EXERCISE
Write out again each line of the material below, unchanged, from the first one to the line that holds "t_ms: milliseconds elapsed".

Start of DATA

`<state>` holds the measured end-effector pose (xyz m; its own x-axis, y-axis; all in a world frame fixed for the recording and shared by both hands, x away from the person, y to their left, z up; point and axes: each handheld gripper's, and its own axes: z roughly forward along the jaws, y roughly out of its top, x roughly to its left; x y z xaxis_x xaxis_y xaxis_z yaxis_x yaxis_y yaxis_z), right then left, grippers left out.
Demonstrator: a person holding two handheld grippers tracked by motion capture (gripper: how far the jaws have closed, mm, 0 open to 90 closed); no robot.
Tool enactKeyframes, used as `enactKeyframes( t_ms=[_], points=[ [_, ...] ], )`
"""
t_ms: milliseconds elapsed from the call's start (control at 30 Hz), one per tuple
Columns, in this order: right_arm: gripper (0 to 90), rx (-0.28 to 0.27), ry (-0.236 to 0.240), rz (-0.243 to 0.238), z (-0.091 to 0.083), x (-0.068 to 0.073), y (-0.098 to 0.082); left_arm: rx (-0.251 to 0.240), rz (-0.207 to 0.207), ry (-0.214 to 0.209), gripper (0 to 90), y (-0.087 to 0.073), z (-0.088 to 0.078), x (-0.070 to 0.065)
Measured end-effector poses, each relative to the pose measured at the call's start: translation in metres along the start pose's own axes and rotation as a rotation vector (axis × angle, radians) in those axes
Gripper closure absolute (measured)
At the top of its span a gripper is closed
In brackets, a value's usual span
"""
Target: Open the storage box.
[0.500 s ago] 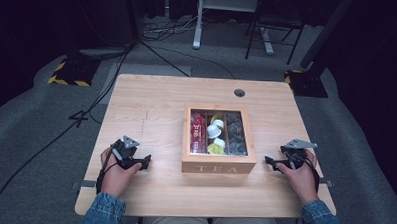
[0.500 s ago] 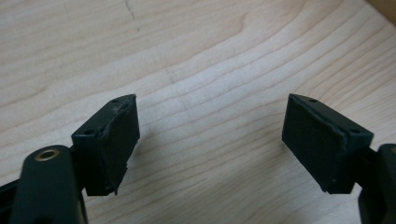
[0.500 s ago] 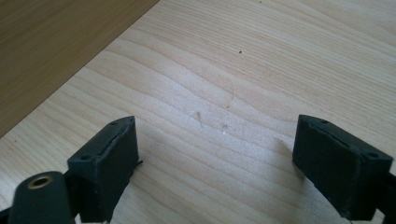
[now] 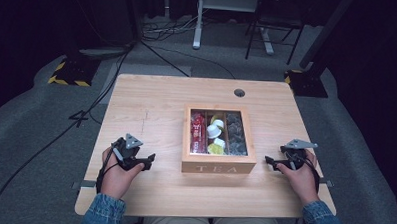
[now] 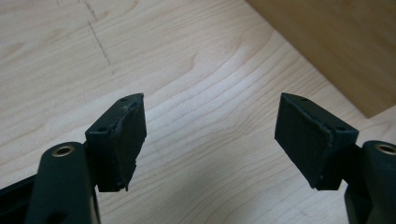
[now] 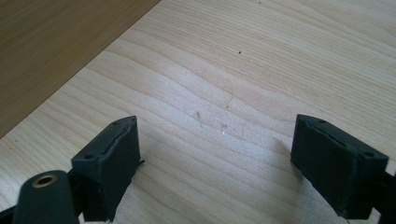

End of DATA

EXPECTED ANSWER
`<state>` holds the measured end-effector pose (xyz m; its own x-axis, y-axis; all in a world frame fixed for the recording and shared by both hands, x away from the person, y to their left, z up; point and axes: each handheld gripper's, and its own axes: z roughly forward along the jaws, y roughly out of its top, x roughly to its left; x y z xaxis_x xaxis_y xaxis_z yaxis_x yaxis_y yaxis_z), right then left, grippers left out.
Demonstrator: a person holding two handheld grippers tracked by motion capture (gripper: how far the jaws have closed, mm, 0 open to 90 closed); no robot.
Tool enactKeyframes, used as `enactKeyframes( t_ms=[_], points=[ [_, ...] ], )`
"""
t_ms: milliseconds elapsed from the call's start (control at 30 Hz), one per tuple

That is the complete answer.